The field of digital interactive storytelling focuses heavily on research into new storytelling systems, either in theory or in implementation. The goals of these systems tend to be similar: to create an immersive and engaging user experience through a story that either is directly influenced by user actions, or at least gives the user such an impression. Many different challenges have been identified in the previous work on the field, along with suggested practices that would allow them to be solved, or at least minimized in their effect.
One of the central problems in interactive storytelling, manifesting especially in story-based systems, is the concept of a combinatorial explosion. Simply put, whenever the story can branch into two or more directions, the amount of authoring work required to create the dialogue, environments and characters involved increases multiplicatively. Thus, if such forks are contained within each other, the authoring work increases exponentially until very soon a traditional branching story will reach an impossible size.
One of the potential solutions to such a problem would be to guide all users down a similar path, or at least one of a few possible paths, but this type of “funnelling” can lead to unsatisfied users if not handled properly. If the users are given decisions to make, they expect them to matter as well. The solution proposed here is trying to predict the choices users will make in a given situation, then present them with the exact type of situation that will lead them down the path the author wants them to follow.

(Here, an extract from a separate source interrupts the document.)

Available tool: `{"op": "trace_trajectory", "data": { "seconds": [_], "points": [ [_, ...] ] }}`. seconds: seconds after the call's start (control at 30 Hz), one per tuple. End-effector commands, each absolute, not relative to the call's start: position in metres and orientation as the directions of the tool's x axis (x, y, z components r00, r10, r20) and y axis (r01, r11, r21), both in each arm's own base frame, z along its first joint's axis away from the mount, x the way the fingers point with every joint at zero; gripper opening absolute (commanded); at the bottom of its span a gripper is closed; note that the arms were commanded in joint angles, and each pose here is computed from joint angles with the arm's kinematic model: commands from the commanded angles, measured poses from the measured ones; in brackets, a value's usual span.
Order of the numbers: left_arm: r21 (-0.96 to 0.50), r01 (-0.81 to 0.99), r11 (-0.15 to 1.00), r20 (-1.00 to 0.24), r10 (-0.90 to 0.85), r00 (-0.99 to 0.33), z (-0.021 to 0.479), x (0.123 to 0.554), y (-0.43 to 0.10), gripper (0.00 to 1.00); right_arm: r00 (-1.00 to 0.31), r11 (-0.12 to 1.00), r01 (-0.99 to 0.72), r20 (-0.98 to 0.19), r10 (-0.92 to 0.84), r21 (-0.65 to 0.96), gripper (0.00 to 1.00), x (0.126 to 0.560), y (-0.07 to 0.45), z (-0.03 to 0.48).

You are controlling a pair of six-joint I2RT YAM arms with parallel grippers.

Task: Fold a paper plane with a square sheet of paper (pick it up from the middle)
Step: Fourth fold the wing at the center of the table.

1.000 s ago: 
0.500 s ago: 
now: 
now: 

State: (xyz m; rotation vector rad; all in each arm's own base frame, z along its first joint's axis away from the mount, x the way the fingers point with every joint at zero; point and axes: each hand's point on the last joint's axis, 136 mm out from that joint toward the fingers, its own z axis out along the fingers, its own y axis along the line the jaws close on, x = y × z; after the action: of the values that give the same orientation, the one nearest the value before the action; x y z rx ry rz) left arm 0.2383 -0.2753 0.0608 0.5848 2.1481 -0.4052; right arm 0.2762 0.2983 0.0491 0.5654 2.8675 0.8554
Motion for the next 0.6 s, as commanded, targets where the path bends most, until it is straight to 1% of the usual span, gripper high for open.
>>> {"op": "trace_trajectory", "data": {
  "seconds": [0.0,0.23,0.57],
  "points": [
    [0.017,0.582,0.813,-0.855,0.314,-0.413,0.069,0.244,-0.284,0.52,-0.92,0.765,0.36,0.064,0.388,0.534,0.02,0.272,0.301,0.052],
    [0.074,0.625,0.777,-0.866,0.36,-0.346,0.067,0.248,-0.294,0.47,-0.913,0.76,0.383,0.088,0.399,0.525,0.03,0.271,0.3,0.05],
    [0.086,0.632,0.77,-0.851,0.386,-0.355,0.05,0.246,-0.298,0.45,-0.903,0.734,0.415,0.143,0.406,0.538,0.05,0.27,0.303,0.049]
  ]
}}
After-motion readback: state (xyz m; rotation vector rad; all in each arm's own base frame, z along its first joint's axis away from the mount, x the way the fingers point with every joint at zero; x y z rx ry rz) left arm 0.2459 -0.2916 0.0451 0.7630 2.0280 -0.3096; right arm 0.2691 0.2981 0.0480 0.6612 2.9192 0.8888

In this paper we explore several possibilities for predictors, measurable variables that could be evaluated by the system during the execution of an interactive story . Prediction through user morality produced the best results, and in this article we will summarize the testing arrangement, results, and conclusions on the morality predictor.

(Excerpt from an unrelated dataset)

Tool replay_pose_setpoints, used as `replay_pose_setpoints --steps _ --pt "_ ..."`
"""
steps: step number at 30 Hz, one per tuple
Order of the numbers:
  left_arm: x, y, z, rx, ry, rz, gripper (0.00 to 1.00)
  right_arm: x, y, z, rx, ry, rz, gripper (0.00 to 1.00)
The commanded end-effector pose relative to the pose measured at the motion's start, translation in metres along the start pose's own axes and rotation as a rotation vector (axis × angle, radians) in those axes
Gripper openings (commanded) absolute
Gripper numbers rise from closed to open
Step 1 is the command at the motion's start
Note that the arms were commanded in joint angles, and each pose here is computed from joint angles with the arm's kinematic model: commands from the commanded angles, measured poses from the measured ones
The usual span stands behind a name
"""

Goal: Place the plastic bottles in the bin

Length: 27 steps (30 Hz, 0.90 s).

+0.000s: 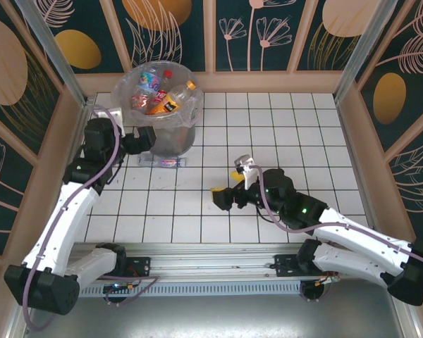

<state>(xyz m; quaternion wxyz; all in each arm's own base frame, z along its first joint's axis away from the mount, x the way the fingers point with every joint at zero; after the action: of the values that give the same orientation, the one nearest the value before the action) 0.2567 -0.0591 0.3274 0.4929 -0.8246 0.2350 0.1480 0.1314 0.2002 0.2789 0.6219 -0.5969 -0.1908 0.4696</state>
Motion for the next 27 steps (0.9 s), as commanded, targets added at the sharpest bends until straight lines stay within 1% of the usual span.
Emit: replay_pose_setpoints --steps 1,5,7,10,11,16,20,24,27 --pt "0.016 0.021 0.012 -0.133 0.017 0.023 0.98 0.003 -0.003 0.000 0.024 -0.023 -0.024 0.98" --pt "0.034 0.046 0.036 -0.236 -0.125 0.042 0.98 0.004 -0.001 0.000 0.029 -0.020 -0.017 0.98" --pt "0.044 0.055 0.043 -0.262 -0.157 0.063 0.98 0.004 0.000 -0.001 0.028 -0.017 -0.014 0.98" --pt "0.063 0.066 0.056 -0.319 -0.260 0.095 0.99 0.004 0.000 -0.001 0.027 -0.012 -0.010 0.98" --pt "0.070 0.068 0.057 -0.334 -0.275 0.106 0.99 0.004 0.000 -0.001 0.028 -0.008 -0.011 0.98" --pt "0.098 0.078 0.068 -0.407 -0.334 0.125 0.98 0.002 0.002 -0.002 0.037 0.000 -0.015 0.98" --pt "0.112 0.088 0.078 -0.514 -0.377 0.124 0.99 0.000 0.004 -0.003 0.045 0.006 -0.017 0.98" --pt "0.121 0.097 0.083 -0.637 -0.356 0.095 0.99 -0.002 0.003 -0.003 0.046 0.017 -0.022 0.98" --pt "0.129 0.101 0.087 -0.702 -0.359 0.087 0.99 -0.003 0.003 -0.004 0.044 0.022 -0.020 0.98"
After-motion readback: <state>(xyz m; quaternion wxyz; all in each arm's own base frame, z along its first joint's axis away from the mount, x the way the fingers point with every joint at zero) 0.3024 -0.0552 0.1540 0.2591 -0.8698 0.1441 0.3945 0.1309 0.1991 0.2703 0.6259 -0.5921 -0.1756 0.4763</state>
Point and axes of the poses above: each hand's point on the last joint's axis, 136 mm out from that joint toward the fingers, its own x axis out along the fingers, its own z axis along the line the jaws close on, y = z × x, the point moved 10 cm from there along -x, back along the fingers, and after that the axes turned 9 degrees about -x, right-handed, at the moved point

The study was performed using Regicide, an interactive storytelling game in the form of a strategy roleplaying game for Android devices . Regicide was built on the IDEA (Interactive Dynamic Event-based Agency) system . The basic action loop of the system is based on events, which are discrete story fragments with an event text, which describes the initial situation; branches, which are the actions that the user can choose their character to take; and result texts, which are determined based on the chosen branch and the current game state. Events were made to be dynamic: they have variable slots that allow them to be modified by the system in order to guide the story presented to the user.
Regicide is a simple, text-based game. Users make a series of decisions in the character of a medieval noble in a fantasy world, with the ultimate goal of deposing an increasingly unstable monarch whom the player character also has a personal grudge with. This means that users mainly act in a reactionary capacity, not driving the action themselves. This limitation was a conscious choice in this particular implementation, not enforced by the system itself. In addition to the player character and his nemesis, the game contained five other major non-player characters (NPCs): four other influential nobles or other figures of importance in the kingdom, and a neutral advisor figure to help users understand the effects of their choices. Events, and the values of the variables within them, were chosen by a Drama Manager system, with the aim of creating a dramatically satisfying experience.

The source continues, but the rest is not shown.